The case at bar is one of replevin. In this country the damages must be
determined and assessed in the principal action. Two actions, one of replevin
and the other for damages, cannot be maintained. This makes the apportionment of
attorneys’ fees exceedingly difficult and in the absence of an agreement
practically impossible. In those jurisdictions where attorneys’ fees are allowed
as an element of damages two actions as a rule are required.

After an examination of all the available authorities we have concluded that
sound public policy demands that counsel fees in suits of the character of the
one under consideration should not be regarded as a proper element of damages,
even where they are capable of being apportioned so as to show the amount
incurred for the release of the goods as separate and distinct from the other
services necessary in the prosecution of the suit for damages. It is not sound
public policy to place a penalty on the right to litigate. To compel the
defeated party to pay the fees of counsel for his successful opponent would
throw wide the door of temptation to the opposing party and his counsel to swell
the fees to undue proportions, and to apportion them arbitrarily between those
pertaining properly to one branch of the case from the other.

This court has already placed itself on record as favoring the view taken by
those courts which hold that attorneys’ fees are not a proper element of
damages. In Ortiga Bros. & Co. vs. Enage and Yap Tico (18 Phil.
Rep., 345), a wrongful attachment on the pier belonging to plaintiffs had issued
at the request of Yap Tico. Ortiga Bros, sued out an injunction preventing the
attempted sale of the pier by the sheriff and the matter was then held in
statu quo pending judgment of the court as to the right of the sheriff
to attach and sell the property. Judgment in the lower court was in favor of the
plaintiffs and damages were awarded in the amount ofP600 which proved to consist
entirely of the fees of plaintiff’s attorney. This court expressly disallowed
the same, awarding the plaintiffs only the usual statutory costs.

As to the item of P500 for impairment of plaintiff’s credit: Plaintiff
testified that he was conducting a credit business with wholesale houses in
Manila, and that when his stock of goods was seized by the sheriff he so
informed these houses, who thereupon stopped his credit; that on being restored
to possession of his goods he so advised them. Although he states that by
stoppage of his credit he was unable to secure merchandise for Christmas sales,
it appears from his books,’ as stated above, that he sold P1,651.54 during the
month of December, which was as much as, if not more, than he had sold during
the same month of the previous year. The wrongfulness of the seizure was so
apparent that a satisfactory explanation of the same could easily have been
given to the wholesale houses with which he was doing business, and it
apparently had no effect on his sales for the month of December. As we have
allowed him the profits on P600 for sales which he was prevented from making
during the month of November, it appears that the damage from interruption to
his business has been fully compensated. So that, without touching upon the
vexatious question of whether damages to credit might be allowed in a proper
case, we are of the opinion that such damages in this case, if any, were so
infinitesimal and speculative, that they cannot be allowed.

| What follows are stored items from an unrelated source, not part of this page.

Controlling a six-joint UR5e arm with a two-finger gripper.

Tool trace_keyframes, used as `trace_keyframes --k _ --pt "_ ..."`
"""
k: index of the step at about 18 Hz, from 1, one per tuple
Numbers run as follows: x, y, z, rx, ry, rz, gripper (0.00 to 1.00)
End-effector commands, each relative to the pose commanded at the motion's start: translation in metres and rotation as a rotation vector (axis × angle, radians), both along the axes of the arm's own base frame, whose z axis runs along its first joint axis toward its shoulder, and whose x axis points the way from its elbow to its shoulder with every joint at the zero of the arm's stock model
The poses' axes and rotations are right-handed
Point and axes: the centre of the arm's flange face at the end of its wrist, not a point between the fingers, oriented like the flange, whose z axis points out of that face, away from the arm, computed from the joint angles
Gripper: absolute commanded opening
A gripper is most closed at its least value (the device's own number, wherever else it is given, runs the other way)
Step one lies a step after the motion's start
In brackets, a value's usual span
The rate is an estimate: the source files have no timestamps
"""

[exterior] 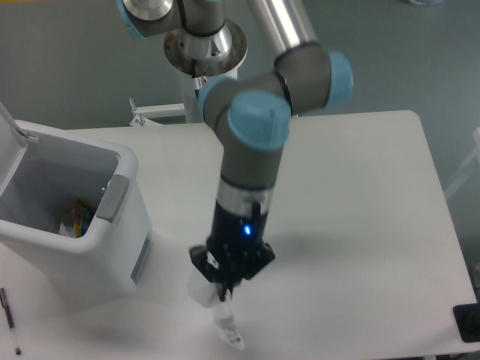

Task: Place the trash in the trash can
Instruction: 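Lift the plastic bag and carry it toward the trash bin, then lower the bag into the bin and open the gripper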

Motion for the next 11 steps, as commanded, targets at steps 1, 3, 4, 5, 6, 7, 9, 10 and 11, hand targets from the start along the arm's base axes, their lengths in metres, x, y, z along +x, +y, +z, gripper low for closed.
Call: trace_keyframes --k 1,3,4,5,6,7,9,10,11 --pt "0.005 -0.003 0.015 0.037 -0.011 -0.015 0.13" --pt "0.014 -0.005 0.031 0.088 -0.039 -0.045 0.13" --pt "0.017 -0.005 0.034 0.104 -0.053 -0.055 0.13" --pt "0.021 -0.004 0.036 0.117 -0.067 -0.071 0.13" --pt "0.024 -0.003 0.037 0.129 -0.080 -0.085 0.13" --pt "0.029 -0.005 0.044 0.143 -0.081 -0.096 0.13" --pt "0.040 -0.008 0.055 0.167 -0.086 -0.117 0.15" --pt "0.046 -0.011 0.059 0.176 -0.089 -0.127 0.15" --pt "0.051 -0.014 0.063 0.185 -0.092 -0.137 0.15"
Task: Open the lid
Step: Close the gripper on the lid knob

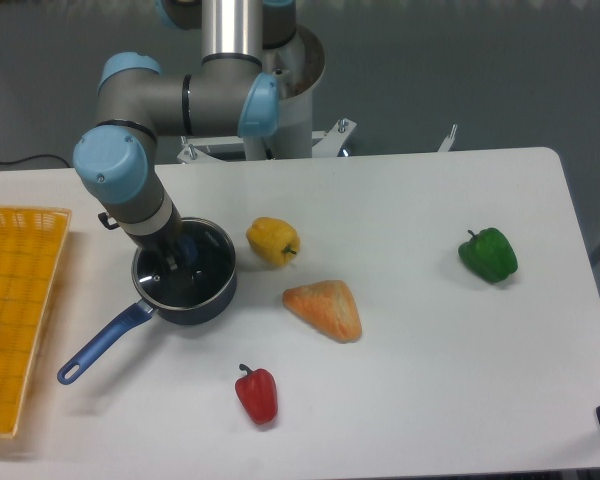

Our decision in the Tan Ti case disposes of the questions raised in the other
two cases. All the items allowed in those cases being of a similar character and
having been computed in the same manner as those in the first case, should be
allowed, with the exception of the amounts allowed as attorneys’ fees and for
impairment of credit. In both cases these items are disallowed.

For the foregoing reasons, the judgments appealed from are modified as
follows: Damages in Tan Ti’s case are reduced to P227.50; in Tiu Uco’s case, to
P460.50; and in the case of Tiu Tiao et al., to P987. As thus modified, the
judgments appealed from are affirmed. Without costs in this instance.

Arellano, C. J., Carson and Araullo, JJ., concur.

Moreland, J., concurs in the result.